Drupadi prépara soigneusement son plan. Il irait au lit à l'heure habituelle, peu après la tombée de la nuit. Peut-être pourrait-il même se coucher un peu plus tôt que de coutume, si son père et Kittu ne se méfiaient de rien. Ensuite, quand tout le village dormirait, il sortirait prestement de la maison et gravirait la route escarpée de la montagne. De l'autre côté du col, il se mettrait à la recherche du sahib pour l'avertir. Peut-être oserait-il même lui demander de le reconduire un bout avec sa Jeep ?

Et le tigre ? Dans son souci pour le missionnaire, Drupadi avait complètement oublié le tigre ! Le féroce animal rôdait-il au bord de la rivière ou sur le flanc de la montagne ? Allait-il l'attendre le long du chemin pour l'attaquer ? Il se sentait faiblir intérieurement. Mais non ! Il n'avait plus besoin de craindre la vengeance du tigre puisqu'il était devenu un disciple de Jésus ! Cependant, c'était bien difficile d'ignorer la présence du fauve...

Le lendemain, Kittu lui proposa de l'accompagner dans la montagne.
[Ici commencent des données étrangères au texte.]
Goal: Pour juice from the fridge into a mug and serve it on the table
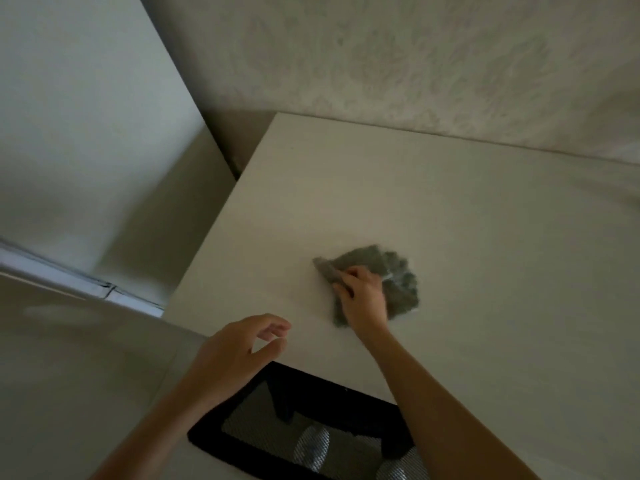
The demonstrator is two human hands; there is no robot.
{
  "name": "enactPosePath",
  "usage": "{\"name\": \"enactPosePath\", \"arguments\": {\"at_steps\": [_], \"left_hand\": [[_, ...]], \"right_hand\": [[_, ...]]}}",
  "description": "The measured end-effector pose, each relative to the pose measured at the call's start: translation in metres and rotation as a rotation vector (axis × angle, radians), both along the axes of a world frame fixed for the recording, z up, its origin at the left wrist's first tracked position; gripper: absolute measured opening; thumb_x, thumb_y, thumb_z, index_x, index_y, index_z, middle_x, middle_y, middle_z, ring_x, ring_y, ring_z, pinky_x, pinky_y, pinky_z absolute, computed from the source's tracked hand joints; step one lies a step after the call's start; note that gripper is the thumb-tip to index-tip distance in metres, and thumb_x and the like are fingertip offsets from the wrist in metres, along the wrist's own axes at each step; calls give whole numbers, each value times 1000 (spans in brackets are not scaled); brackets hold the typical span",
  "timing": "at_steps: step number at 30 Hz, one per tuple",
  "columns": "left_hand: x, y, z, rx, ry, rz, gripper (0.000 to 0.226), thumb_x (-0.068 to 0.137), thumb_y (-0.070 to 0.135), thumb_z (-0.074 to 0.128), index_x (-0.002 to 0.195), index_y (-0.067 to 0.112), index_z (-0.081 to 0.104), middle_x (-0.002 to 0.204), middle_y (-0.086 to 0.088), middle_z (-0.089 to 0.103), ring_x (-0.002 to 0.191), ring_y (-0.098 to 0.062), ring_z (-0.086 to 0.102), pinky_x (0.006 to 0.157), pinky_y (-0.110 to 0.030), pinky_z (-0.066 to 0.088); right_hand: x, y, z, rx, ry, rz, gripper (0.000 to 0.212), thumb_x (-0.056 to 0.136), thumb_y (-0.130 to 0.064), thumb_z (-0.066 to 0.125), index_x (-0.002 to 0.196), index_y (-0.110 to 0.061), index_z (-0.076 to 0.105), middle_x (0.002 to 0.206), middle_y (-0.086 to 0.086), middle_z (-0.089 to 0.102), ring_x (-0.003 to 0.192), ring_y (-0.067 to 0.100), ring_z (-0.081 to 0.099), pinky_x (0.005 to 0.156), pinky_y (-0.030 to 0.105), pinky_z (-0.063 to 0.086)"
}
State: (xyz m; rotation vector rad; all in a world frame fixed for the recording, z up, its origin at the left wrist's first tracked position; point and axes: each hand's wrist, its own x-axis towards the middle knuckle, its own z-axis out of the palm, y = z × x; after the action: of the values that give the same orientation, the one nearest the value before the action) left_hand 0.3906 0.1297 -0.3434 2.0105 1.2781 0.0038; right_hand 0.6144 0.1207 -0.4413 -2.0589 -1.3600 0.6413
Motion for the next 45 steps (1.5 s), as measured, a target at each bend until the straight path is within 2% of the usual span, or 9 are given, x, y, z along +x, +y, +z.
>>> {"name": "enactPosePath", "arguments": {"at_steps": [4,8,12,21,24,29,32,40,45], "left_hand": [[-17,31,-5,-36,25,-68,29,82,61,47,106,50,58,105,28,65,100,12,58,83,-19,48],[-18,53,-4,-29,-15,-92,26,87,50,54,111,44,61,103,29,65,99,13,58,82,-15,47],[-7,65,-8,15,-2,-107,19,90,43,55,108,44,61,102,28,66,98,11,58,76,-14,45],[55,46,-12,10,-14,-206,17,89,41,57,105,43,62,100,31,65,98,11,58,78,-19,46],[84,27,-10,9,-26,-256,13,89,38,59,100,46,61,105,39,59,97,12,58,75,-13,43],[150,-19,-4,-4,-64,-315,21,86,30,66,86,49,58,104,53,47,98,19,53,70,-8,39],[192,-49,-2,-9,-90,-332,8,83,42,62,84,50,59,103,52,49,97,18,54,72,-16,44],[266,-111,12,18,-140,-361,29,63,69,36,80,53,55,100,43,57,95,15,57,79,-18,49],[279,-123,21,39,-134,-357,26,63,68,38,79,58,56,90,31,67,91,13,60,81,-23,52]], "right_hand": [[-89,16,4,-58,-69,431,49,80,-43,33,99,-15,69,110,11,60,101,34,48,82,42,48],[-88,13,-1,-112,-431,427,36,81,-57,37,107,-44,58,131,-2,56,123,31,45,94,61,42],[-46,0,-21,-160,-554,470,44,87,-62,33,130,-52,37,151,-7,36,136,27,39,105,62,30],[88,-79,-2,-337,-567,-14,47,88,-46,30,131,-39,46,142,-4,49,129,22,49,96,47,46],[145,-141,7,-303,-509,-188,40,86,-32,44,123,-30,59,132,4,58,114,29,61,81,41,55],[226,-264,32,-254,-389,-653,41,94,-29,47,135,-32,44,144,10,42,122,34,50,84,48,53],[268,-314,45,-244,-401,-870,42,95,-36,43,137,-33,40,148,9,37,130,33,42,90,54,49],[324,-360,25,-634,-162,-663,53,95,-51,29,145,-40,15,160,3,3,146,29,6,115,56,9],[336,-356,40,-701,-109,-592,56,93,-57,30,145,-42,16,160,2,2,146,28,4,113,60,8]]}}
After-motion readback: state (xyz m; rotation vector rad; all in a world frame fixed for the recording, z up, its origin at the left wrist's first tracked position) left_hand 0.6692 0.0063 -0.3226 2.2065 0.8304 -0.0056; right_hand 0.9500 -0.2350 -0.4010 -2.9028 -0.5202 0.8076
— On n'en a pas pour longtemps, dit-il.

Drupadi n'osait pas le regarder en face. Son frère était rusé. Il avait peut-être pu percevoir l'excitation et l'inquiétude de ses yeux et découvrir son plan... Cela s'était déjà passé plus d'une fois !
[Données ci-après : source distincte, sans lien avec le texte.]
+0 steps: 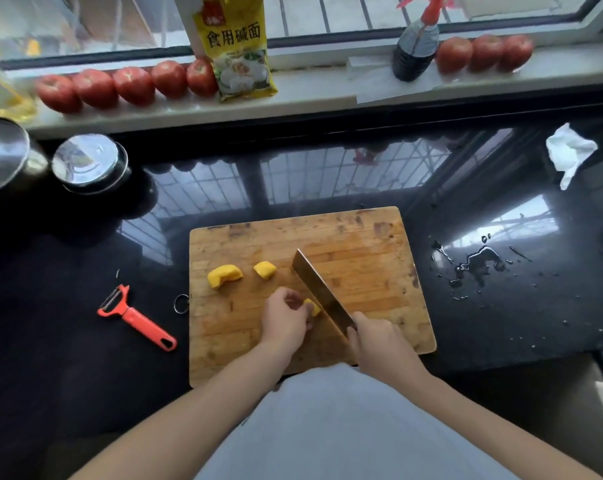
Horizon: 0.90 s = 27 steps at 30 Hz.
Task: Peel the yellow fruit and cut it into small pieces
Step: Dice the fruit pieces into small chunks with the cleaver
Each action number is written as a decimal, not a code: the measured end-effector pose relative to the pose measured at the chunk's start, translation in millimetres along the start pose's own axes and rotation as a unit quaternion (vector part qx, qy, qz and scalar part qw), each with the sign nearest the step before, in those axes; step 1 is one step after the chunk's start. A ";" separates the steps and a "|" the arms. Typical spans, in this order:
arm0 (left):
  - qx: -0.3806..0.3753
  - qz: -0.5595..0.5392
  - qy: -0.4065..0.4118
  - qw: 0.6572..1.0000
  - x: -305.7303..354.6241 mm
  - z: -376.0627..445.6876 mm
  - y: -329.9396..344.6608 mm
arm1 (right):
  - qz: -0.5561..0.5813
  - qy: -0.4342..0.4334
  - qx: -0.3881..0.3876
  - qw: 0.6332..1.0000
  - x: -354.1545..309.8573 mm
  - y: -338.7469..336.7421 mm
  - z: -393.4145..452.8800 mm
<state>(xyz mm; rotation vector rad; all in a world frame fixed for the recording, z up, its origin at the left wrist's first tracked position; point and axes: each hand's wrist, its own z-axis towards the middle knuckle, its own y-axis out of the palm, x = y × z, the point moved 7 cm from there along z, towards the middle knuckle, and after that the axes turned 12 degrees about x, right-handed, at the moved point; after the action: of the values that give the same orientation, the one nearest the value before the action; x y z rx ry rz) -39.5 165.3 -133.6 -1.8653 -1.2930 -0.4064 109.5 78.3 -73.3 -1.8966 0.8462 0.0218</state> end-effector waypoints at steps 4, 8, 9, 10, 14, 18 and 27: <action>0.014 -0.016 -0.021 1.000 1.3 4.5 2.7 | 0.003 0.006 0.002 1.000 0.4 0.6 2.2; 0.001 -0.008 -0.016 1.000 -3.0 5.5 5.2 | -0.038 -0.042 0.035 0.998 -0.4 -12.0 -3.6; 0.002 -0.006 -0.014 1.000 -5.0 7.2 5.1 | -0.046 -0.058 0.035 0.997 -2.7 -14.1 -5.8; 0.004 -0.010 -0.013 1.000 -7.3 9.2 5.7 | -0.057 -0.073 0.038 0.995 -3.9 -15.5 -7.7; 0.007 -0.045 -0.024 0.999 -13.2 11.6 8.5 | -0.120 -0.123 0.067 0.983 -6.5 -12.5 -13.3; 0.020 -0.005 0.000 1.000 -13.6 13.7 6.5 | -0.125 -0.140 0.088 0.978 -6.3 -10.6 -14.9; -0.066 0.384 0.341 0.855 37.1 1.6 11.3 | 0.019 0.046 0.114 0.992 29.4 -31.5 -6.7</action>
<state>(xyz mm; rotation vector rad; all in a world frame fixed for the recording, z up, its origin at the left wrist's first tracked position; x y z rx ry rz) -14.1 188.2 -115.2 -1.9084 -0.0127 -0.6392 147.1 64.4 -56.0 -1.6778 0.9067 -0.1351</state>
—          J'ai autre chose à faire, répondit-il.

— Je voulais te montrer la grotte où Patel se cachait.

Drupadi ne put s'empêcher de lever la tête et de dévisager son frère avec curiosité.

—          Ça ne m'intéresse pas, répondit-il pourtant.

—          On peut se demander si c'était vraiment ton ami...

Pendant le souper, il ne fut de nouveau question que du missionnaire et de son fils. Mukerji répéta tout ce qu'il avait déjà dit en le relatant d'une façon plus malveillante encore. Il avait de nouvelles informations qui confirmaient que le sahib méritait vraiment d'être lapidé.

Drupadi ne leva pas les yeux de son assiette. II aurait voulu protester, crier que ce n'était pas vrai, que le seul «tort» du missionnaire avait été de parler de Jésus, Celui qui avait tant aimé les hommes qu'il avait laissé sa vie pour eux. Mais il n'osa pas. Cela lui barrerait tout chemin pour venir en aide au sahib. Il resta ainsi sourd aux insultes de son père et n'ouvrit pas la bouche de la soirée, évitant même de regarder les autres.